The court’s financial records are completely transparent and subject to a state audit. The county auditor cannot dictate how the court provides services to the residents of Geauga County, through controlling the purse strings, as such abuse of executive power would give the county auditor excessive control over the court.
Geauga Probate/Juvenile Court administrator
Story hits high note
I was leaving the coffee shop on the Chardon Square, coffee in one hand and a bakery sack with a couple of muffins in the other. About that time, I heard a voice calling me. It was my friend Binky Barnes. Binky had vaulted from his semi- permanent seat on the park bench directly across the street from the courthouse annex. Binky occupies the location daily following his career of feeding the pigeons. I was kind of nervous watching Binky dart across the street but the cars seemed to part like when Moses parted the Red Sea. He stopped in front of me and paused a moment to catch his breath. He was excited to tell me all about the events that happened here a couple of weeks ago.

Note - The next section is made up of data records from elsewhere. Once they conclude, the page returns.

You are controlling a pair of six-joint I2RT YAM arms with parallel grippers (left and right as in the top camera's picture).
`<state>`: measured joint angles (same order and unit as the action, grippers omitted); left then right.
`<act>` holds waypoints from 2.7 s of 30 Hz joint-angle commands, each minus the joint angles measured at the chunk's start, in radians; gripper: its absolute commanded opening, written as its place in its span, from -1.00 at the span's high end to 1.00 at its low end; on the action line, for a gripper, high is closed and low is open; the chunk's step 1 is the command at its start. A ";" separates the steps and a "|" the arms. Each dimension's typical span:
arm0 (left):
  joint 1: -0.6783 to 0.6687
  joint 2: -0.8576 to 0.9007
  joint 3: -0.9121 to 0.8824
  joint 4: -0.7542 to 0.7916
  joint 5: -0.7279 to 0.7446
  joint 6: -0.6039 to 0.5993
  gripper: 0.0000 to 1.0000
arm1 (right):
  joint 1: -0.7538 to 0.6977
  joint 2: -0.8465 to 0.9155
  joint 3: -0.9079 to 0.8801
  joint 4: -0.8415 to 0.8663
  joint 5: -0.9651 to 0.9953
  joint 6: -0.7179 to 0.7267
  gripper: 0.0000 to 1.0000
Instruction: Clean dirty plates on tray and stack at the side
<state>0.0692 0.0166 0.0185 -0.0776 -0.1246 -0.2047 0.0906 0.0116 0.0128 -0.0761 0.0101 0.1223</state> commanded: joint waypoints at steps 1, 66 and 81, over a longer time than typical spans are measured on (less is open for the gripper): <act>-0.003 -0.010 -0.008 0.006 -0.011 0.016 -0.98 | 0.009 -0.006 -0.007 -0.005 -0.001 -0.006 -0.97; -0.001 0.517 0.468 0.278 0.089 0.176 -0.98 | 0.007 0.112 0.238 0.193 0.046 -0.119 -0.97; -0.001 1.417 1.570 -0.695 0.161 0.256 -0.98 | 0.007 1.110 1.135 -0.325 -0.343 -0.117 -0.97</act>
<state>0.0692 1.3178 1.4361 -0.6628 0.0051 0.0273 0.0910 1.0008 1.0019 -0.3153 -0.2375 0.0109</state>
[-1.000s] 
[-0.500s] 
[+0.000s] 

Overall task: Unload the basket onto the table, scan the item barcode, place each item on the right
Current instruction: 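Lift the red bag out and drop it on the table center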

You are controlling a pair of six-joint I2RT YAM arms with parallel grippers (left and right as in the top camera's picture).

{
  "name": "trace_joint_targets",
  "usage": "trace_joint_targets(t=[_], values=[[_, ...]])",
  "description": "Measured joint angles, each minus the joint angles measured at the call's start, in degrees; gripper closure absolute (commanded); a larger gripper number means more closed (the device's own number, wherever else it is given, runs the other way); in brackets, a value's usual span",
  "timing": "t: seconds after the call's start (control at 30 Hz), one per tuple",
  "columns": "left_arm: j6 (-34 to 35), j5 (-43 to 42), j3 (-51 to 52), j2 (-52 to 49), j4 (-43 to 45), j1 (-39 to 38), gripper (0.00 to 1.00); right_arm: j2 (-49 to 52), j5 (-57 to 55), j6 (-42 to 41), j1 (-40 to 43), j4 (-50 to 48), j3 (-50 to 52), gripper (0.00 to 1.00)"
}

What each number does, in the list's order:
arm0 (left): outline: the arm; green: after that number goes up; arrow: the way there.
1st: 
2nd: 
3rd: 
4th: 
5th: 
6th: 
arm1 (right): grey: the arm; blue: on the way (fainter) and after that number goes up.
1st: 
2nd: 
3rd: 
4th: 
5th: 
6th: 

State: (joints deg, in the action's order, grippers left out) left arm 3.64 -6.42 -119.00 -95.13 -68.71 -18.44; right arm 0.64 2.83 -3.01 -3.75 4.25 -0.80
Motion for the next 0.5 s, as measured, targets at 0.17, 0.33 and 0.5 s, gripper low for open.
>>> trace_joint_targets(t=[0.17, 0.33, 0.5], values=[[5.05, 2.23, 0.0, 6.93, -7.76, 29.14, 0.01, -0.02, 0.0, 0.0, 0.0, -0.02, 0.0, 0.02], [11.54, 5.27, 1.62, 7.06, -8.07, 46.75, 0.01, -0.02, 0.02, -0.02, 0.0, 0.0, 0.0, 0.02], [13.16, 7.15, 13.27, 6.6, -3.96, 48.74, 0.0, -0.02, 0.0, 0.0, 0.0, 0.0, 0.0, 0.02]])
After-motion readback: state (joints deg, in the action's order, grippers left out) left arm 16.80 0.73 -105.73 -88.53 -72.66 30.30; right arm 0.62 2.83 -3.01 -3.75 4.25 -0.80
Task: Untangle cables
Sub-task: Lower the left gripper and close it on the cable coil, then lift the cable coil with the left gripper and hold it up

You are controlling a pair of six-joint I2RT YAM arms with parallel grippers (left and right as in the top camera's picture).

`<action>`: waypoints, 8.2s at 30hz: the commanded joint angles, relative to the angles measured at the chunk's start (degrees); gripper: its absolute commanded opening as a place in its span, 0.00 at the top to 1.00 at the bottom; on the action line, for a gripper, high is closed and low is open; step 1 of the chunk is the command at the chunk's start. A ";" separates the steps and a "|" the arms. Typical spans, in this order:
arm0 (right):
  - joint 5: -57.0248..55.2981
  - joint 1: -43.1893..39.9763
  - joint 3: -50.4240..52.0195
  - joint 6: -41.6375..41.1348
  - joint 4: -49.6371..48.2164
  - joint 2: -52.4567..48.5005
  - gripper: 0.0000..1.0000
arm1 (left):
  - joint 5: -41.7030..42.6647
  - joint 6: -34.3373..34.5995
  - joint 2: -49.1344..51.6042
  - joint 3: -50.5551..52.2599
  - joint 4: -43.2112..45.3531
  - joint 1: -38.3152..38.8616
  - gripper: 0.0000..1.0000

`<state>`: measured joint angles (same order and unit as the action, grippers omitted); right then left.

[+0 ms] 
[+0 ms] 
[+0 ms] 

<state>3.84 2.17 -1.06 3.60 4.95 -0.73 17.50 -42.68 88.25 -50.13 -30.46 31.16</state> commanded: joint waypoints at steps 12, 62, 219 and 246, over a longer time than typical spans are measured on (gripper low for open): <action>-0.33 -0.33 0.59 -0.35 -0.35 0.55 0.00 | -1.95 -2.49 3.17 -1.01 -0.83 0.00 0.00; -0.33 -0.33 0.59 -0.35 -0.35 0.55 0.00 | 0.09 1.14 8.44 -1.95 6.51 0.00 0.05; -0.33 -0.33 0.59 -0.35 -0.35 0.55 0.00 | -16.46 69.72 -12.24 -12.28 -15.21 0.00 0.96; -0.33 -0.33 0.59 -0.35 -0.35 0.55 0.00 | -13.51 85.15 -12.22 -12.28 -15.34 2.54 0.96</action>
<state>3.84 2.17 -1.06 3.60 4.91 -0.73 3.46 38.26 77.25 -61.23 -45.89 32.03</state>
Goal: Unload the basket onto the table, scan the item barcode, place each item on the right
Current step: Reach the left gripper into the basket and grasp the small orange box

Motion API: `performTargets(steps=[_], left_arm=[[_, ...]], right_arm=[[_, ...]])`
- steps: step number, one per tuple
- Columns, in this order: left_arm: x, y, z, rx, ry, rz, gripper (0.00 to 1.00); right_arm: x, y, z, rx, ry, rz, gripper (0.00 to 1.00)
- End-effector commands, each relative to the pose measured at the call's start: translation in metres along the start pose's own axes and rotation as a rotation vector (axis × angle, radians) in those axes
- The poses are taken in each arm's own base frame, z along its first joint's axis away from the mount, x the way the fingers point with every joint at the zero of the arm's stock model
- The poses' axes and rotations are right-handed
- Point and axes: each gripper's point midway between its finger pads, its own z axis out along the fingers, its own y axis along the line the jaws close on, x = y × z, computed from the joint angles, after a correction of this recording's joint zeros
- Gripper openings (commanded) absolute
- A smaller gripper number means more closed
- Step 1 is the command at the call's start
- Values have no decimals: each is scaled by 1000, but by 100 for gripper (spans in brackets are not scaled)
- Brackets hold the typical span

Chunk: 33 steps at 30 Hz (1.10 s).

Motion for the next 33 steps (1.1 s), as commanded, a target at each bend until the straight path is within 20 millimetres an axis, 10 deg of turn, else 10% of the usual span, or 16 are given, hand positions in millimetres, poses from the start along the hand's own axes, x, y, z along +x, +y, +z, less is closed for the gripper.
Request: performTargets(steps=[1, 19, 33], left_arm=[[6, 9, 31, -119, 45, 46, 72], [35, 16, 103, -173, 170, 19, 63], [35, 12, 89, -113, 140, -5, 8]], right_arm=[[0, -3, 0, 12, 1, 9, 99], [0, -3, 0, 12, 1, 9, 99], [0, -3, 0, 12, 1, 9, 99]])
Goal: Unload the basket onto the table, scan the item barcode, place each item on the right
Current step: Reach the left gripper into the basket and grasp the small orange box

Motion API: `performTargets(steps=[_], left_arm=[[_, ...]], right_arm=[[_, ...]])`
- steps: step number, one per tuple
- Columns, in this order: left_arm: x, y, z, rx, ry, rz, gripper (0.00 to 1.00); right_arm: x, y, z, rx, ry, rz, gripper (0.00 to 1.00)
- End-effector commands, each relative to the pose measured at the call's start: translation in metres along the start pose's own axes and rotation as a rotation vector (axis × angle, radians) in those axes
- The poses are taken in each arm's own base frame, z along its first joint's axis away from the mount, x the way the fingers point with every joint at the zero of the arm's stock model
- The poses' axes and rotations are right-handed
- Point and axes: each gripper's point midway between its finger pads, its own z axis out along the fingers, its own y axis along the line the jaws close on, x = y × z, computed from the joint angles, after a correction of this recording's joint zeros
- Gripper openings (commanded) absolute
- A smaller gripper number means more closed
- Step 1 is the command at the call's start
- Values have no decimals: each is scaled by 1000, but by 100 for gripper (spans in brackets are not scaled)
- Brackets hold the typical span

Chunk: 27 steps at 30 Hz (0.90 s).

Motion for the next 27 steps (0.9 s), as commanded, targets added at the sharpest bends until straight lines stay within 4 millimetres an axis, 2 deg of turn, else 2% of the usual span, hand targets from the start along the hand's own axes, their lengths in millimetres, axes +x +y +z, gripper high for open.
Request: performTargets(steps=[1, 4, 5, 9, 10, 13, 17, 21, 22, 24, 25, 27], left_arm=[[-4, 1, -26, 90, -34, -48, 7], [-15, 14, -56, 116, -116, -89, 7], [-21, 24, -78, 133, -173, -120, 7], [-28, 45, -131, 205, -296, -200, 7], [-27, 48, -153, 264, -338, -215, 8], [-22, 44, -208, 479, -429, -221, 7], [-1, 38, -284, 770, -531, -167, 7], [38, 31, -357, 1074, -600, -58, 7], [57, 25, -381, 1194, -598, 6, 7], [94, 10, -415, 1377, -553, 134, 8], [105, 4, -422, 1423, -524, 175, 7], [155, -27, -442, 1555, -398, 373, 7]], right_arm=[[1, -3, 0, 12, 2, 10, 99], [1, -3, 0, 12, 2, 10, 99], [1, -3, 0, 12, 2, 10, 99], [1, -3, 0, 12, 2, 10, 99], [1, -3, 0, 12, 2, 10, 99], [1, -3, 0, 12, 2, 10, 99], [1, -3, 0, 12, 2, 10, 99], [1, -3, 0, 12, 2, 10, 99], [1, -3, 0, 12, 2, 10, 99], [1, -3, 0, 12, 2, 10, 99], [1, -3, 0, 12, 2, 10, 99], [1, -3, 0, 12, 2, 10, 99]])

He said folks had it all wrong about that judge. He said he was sitting right across the street feeding the pigeons and he saw and heard it all. He saw a policeman come out of one of those doors across the street with that man and woman. The policeman was talking to them. The man and woman were speaking ever so politely to the police officer. Just about that time that judge came running out of one of the other doors. He was in an awful hurry and when the policeman stopped him he began yelling. He said that he was late for his midday church choir practice. That was why he had that robe on. Binky said he had heard that the judge was in great demand for church choirs because he had a five octave range all the way from basso profondo to a high C falsetto. He was yelling at the policeman about being late for choir practice. He told the policeman that he needed to get there right away. Then that judge calmed down a bit and said he could get the policeman into the choir and said he would issue a court order. I asked Binky if he was sure that this story was true. He said absolutely and that he was telling it just like the judge told him to. I looked at Binky and he looked a little embarrassed and began to shuffle his feet. I handed him my bakery bag with the muffins in it and told him that the pigeons were probably still hungry. Binky gave me a satisfied grin and he walked off back to his seat on the park bench. As I watched him go I began to wonder just how many pigeons there are in Geauga County.